Opened 12 years ago
Closed 6 years ago
Last modified 6 years ago
#886 closed defect (fixed)
Fix normalizing of multi street number range addresses and fractional street numbers
|Reported by:||robe||Owned by:||robe|
SELECT normalize_address('123-125 Washington Avenue, Boston MA 02130')
converts the street number 123-125 to 123125.

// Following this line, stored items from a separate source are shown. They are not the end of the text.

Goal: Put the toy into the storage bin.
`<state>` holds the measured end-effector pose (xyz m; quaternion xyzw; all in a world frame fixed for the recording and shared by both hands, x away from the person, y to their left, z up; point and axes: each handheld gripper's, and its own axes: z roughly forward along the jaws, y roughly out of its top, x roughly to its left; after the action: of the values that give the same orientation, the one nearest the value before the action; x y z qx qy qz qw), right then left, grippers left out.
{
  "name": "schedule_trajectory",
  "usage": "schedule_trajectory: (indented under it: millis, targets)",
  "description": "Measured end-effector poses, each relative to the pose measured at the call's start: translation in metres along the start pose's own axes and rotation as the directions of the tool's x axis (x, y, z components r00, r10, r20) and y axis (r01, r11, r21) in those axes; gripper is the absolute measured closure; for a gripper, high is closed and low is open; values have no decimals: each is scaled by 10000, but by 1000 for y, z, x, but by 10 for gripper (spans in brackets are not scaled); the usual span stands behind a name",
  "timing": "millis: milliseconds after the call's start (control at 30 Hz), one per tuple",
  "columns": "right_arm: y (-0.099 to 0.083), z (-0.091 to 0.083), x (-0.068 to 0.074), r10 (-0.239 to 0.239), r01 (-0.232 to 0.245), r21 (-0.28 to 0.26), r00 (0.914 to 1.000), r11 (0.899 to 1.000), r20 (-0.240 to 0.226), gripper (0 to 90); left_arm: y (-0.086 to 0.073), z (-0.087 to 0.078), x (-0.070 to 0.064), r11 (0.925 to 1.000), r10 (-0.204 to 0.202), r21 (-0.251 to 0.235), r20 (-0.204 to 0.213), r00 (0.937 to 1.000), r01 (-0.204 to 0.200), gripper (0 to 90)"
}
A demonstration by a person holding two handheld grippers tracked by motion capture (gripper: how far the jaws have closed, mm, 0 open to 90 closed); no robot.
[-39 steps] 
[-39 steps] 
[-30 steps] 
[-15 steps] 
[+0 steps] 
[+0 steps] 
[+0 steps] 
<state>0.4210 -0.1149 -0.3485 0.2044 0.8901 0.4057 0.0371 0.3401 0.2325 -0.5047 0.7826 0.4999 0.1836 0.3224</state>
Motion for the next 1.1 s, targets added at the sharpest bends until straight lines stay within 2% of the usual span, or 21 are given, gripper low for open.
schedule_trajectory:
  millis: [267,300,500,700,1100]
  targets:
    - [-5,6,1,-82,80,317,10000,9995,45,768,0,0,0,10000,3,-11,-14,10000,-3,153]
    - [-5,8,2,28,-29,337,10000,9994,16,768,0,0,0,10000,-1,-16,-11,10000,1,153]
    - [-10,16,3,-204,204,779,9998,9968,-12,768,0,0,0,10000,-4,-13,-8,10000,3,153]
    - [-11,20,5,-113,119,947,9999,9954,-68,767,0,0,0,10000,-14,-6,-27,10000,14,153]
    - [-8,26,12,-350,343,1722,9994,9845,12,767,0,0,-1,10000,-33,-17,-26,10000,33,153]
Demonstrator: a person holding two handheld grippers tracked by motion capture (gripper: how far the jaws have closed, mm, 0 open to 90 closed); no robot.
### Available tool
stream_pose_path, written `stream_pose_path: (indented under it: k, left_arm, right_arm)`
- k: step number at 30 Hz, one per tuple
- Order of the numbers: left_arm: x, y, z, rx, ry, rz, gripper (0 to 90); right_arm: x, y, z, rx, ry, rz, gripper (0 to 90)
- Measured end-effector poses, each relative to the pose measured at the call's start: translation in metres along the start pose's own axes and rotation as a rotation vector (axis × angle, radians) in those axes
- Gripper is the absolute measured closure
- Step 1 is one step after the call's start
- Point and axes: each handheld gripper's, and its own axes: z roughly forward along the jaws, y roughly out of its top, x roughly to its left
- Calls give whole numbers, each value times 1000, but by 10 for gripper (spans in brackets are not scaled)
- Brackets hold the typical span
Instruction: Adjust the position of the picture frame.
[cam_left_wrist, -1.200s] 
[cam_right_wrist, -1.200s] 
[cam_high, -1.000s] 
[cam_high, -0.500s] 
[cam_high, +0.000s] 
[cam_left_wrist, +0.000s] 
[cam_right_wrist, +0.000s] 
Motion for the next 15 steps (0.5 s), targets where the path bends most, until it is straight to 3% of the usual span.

The best would be to just take the first part 123 or alternatively create a new field in norm_addy to hold the second 125.The second option while more ideal is requires more rework of the logic to be aware of this additional field.
Change History (6)
comment:1 by , 12 years ago
|Summary:||Fix normalizing of multi street number range addresses → Fix normalizing of multi street number range addresses and fractional street numbers|
comment:2 by , 12 years ago
comment:3 by , 12 years ago
A number of the errors noted in #1077 of Brian's list are street number normalization which is not quite yet feasible to fix without augmenting norm_addy structure.
My inclination is to just add an extra field called address_extra so that the current address field (which is badly named since it's really street number), would contain the first numeric segment of a street and address_extra would be a text field that would contain the rest of the street number. This would solve street ranges, alpha numeric street issue, and most fractional street cases. The pprint_addy would then be revised to take this new address_extra into consideration when formulating the display.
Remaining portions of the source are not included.